That said, you don't need function pointers for event queue processing. One solution is to let Systems have dependencies on each other, e.g. the BreakableBlockSystem is allowed to know about the CollisionSystem and directly call a CollisionSystem::ReadCollisionEventQueue() or the like. It's totally acceptable to have dependencies within code that is naturally coupled; in that case you also want to very explicit about the dependencies and avoid _implicit_ coupling (which is what leads to difficult-to-understand code and bugs).

You could avoid dependencies between systems and have only dependencies on event types, too. For instance, if you have some general event queue manager that tracks all queues of events, your System need only depend on that event queue and the specific type of event it needs. The way to look at this is that BreakableBlockSystem has no reason to care about how collisions were detected (so it doesn't need to know if collision events came from CollisionSystem or from DebugReplaySystem or whatever) but only cares about the collisions themselves (hence it only depends on EventSystem::Queue<CollisionEvent> or the like). This starts moving a little more toward implicit dependencies but is still more than "explicit enough" for most purposes.

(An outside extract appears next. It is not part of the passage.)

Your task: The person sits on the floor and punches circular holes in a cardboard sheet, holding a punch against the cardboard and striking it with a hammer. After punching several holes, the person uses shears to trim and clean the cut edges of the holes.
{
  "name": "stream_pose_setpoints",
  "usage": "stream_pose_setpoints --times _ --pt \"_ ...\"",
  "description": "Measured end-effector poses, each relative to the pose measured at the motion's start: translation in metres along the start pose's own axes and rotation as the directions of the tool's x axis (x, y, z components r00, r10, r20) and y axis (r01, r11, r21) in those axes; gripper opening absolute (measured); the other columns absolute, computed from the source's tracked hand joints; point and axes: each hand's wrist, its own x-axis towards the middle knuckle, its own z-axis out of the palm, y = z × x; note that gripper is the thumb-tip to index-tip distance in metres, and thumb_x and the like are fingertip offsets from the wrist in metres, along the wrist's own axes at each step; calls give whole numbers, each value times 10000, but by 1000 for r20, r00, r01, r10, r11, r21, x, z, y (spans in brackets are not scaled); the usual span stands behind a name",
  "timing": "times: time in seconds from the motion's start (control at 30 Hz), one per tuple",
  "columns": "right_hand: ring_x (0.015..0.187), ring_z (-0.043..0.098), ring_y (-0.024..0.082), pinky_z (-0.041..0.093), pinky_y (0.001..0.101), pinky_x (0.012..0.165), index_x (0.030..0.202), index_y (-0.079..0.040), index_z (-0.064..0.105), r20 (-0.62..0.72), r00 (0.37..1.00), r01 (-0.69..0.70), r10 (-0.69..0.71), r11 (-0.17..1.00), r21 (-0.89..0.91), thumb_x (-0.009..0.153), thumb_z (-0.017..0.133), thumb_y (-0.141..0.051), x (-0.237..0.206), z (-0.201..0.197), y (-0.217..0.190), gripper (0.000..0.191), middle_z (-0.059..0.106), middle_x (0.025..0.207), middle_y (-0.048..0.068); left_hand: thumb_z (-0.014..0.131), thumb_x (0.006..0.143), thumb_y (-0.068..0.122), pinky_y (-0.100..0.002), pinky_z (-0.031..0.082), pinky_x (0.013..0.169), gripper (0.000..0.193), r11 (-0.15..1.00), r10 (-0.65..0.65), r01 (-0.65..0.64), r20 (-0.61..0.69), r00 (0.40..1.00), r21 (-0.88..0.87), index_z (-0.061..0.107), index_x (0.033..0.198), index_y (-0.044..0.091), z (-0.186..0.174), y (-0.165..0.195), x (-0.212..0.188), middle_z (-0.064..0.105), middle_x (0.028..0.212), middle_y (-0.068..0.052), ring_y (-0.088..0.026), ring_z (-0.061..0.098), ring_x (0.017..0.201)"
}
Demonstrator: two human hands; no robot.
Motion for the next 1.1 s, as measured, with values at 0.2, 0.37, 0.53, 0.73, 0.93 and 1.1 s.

I see! That makes a lot more sense. Back to the drawing board for me! Thank you all, these replies have been super helpful!!

You mentioned the virtual void Update() antipattern - are you talking about the Open/Closed principle? Should I be passing a function pointer to each System on it's creation, then having the Update() call that function pointer, passing in it's collection of Entities? I don't see how else you could do specific operations on a collection from system to system without overriding the Update() function or passing it a function pointer.

Virtual Update is usually more frowned upon when used in contexts of individual game objects or components rather than high-level managers or systems. You'll possibly have hundreds of entities and thousands of components but only dozens of systems in a small game, so looping through all components to call Update is painful while looping through all systems to call Update is fine. The other big problem of the general virtual Update pattern is that the naive implementation limits your ability to control the order of when systems are updated which is usually pretty important; this is solvable in a number of ways, though.

I don't think it's a performance issue so much as a design issue. My problem with it is that a "system" is a rather generic thing to begin with, and "update()" is a rather generic operation on that rather generic thing.

By having systems that share a base class, I'm basically saying, "CodeThatDoesStuff.doStuff()", and unnecessarily limiting and constricting my systems' otherwise-diverse interfaces to cram them into a generic one-size-fits-all for no reason.

Each of the systems are similar in a general architectural pattern sense, but are completely different in purpose. They are as similar as two functions are arbitrarily similar. Just because two functions happen to have the same interface does not mean they should be put into a vector and iterated over.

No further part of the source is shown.